I have an actual blood sister, N, and she is one of my very best friends. From the day I was old enough to realize her coolness I essentially worshiped her. She is a bit older than me and I used to literally sit on a chair in her bedroom while she slept in on the weekends and wait for her to wake up. And if you know N, you know that mornings aren’t really her thing. And they really, really weren’t her thing when she was a teenager. So the fact that I sat there in the dark with nothing to entertain me really speaks to how much I loved her. Then, when she was finally awake, I would ask her, “How did you sleep?” to which she would reply, “I don’t know! I was unconscious!”. Ah, the good times, eh, N? (You can smack me next time we are together for writing this on a public forum).

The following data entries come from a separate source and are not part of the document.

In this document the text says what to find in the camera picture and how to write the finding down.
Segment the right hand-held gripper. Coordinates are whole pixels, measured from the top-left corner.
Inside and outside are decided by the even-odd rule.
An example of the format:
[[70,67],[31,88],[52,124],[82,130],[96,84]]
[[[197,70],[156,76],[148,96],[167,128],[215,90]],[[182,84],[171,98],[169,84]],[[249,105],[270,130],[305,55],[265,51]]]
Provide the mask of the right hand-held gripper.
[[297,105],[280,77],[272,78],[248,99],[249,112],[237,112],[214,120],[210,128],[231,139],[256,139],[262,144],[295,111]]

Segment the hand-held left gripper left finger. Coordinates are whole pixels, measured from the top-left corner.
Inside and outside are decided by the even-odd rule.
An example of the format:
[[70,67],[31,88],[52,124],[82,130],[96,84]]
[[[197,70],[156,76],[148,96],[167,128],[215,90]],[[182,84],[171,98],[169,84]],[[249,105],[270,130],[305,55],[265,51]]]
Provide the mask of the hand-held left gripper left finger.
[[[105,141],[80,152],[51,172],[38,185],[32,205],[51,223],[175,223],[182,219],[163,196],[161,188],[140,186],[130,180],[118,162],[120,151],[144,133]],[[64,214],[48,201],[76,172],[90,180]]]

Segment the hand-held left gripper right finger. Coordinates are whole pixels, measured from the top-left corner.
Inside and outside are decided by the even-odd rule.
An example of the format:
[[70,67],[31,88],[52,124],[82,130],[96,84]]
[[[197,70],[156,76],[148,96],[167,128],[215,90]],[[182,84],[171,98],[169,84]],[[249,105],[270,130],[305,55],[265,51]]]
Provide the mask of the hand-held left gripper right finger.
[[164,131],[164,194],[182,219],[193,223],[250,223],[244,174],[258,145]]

But these sisters are different. These sisters are drawn together not by blood but by experiences, by location and lifestyles. We understand each other on a different level. We *get* the whole military wife thing when it feels like no one else does. We have never said, “Well you knew what you were getting into when you married him!” because we have never thought it for even a moment. We may have threatened to throat-punch anyone who has said that to you, however.

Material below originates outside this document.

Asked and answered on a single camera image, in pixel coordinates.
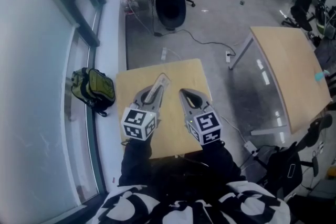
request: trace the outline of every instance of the wooden table
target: wooden table
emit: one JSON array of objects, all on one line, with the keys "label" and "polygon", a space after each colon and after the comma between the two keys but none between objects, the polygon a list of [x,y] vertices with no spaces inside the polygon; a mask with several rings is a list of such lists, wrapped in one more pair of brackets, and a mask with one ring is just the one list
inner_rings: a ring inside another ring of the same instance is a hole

After yesterday’s blog post I got a message this morning from a great friend whom I haven’t seen in quite a while. Her hubby and my Hubby went to school together and were very close. She and I get along great although we speak infrequently since we’ve never been posted to the same city and currently live in different parts of the country. But she reached out to me this morning, among the chaos of her own work/home life and a sick baby, to let me know that she *gets it*. She gets my anxiety surrounding Hubby’s deployment and she knows what its like. She gave me practical words of experience and wisdom and made me feel strong but also human. She reminded me that it’s ok to have days that will be amazing and others that are total crap. And while I’ve heard many similar comments from friends and family, it’s different when it comes from a Sister.

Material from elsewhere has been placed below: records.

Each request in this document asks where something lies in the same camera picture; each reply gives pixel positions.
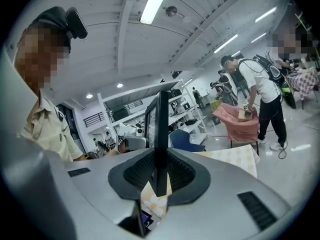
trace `checkered tablecloth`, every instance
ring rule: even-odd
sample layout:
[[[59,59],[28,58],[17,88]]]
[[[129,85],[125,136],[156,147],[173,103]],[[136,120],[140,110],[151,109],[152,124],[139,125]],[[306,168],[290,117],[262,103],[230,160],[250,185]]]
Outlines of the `checkered tablecloth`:
[[[288,76],[287,80],[291,88],[299,92],[301,101],[308,96],[315,85],[320,86],[317,74],[311,71],[302,72],[296,76]]]

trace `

Military Sisters seek each other out in social settings. I have many lovely friends here who are not military and I value them and their experiences very much. But when I’m chatting to someone new and we find out we are both military wives, well, there’s just this understanding. This silent “ah, I get you” moment that passes. And if, by some miracle, our hubbies happen to be the same rank or in the same unit, well that’s like the best gravy on an already delicious meal. Then you get to chatting and realize you may have been living in the same town at the same time or your husbands have mutual friends and all of a sudden we’re all talking like Newfoundlanders who are basically the Canadian geographic equivalent of Cheers (the theme song, people, think about the theme song). Seriously, Hubby is  Newfie so I can say this with confidence. Haven’t you ever heard two people from the Island discuss a third person like this, “Oh, Tom? Tom Wheaton? Oh sure, that’s Franky’s boy. You know Franky. He taught third grade to your old neighbour’s girl, Sarah” to which the person replies, “Oh yes, b’y, I know Tom Wheaton! ‘Course I do! Because his new wife’s uncle used to go to school with the man across the road from my father” and then everyone laughs and pats each other on the back and says “Yes, b’y!” a lot more times in many different ways to mean different things.

Now this is not all to say that this Sisterhood, like any sisterhood, is not without its drama. Quite the opposite. If you could see what’s on some of the military spouse facebook groups it can get pretty ugly. And not everyone you meet is going to be your very best gal pal. But most of the time, even when two women may not be the best of friends, they can respect each other’s experiences and appreciate the strength in each other. And sometimes, when you’re very lucky, you meet someone who fits perfectly into your puzzle like she was always meant to be there. And while many friendships are fleeting as we move around the country every few years, sometimes you just know that this one will stick. And you hope and you pray that this won’t be the only time you live in the same city. Or you hope and you pray that it won’t be five more years until you see her.

One of my Sisters! Miss J is a keeper 🙂

So if you are a military wife, thank you. Thank you for reading this and joining me and supporting your sisters. If you know a military wife, thank her. This gig ain’t easy and we don’t expect you to get it but we hope that you’ll try.

And if you ever tell us we knew what we were getting into when we married him, start running, because another sister is coming with a throat punch just for you.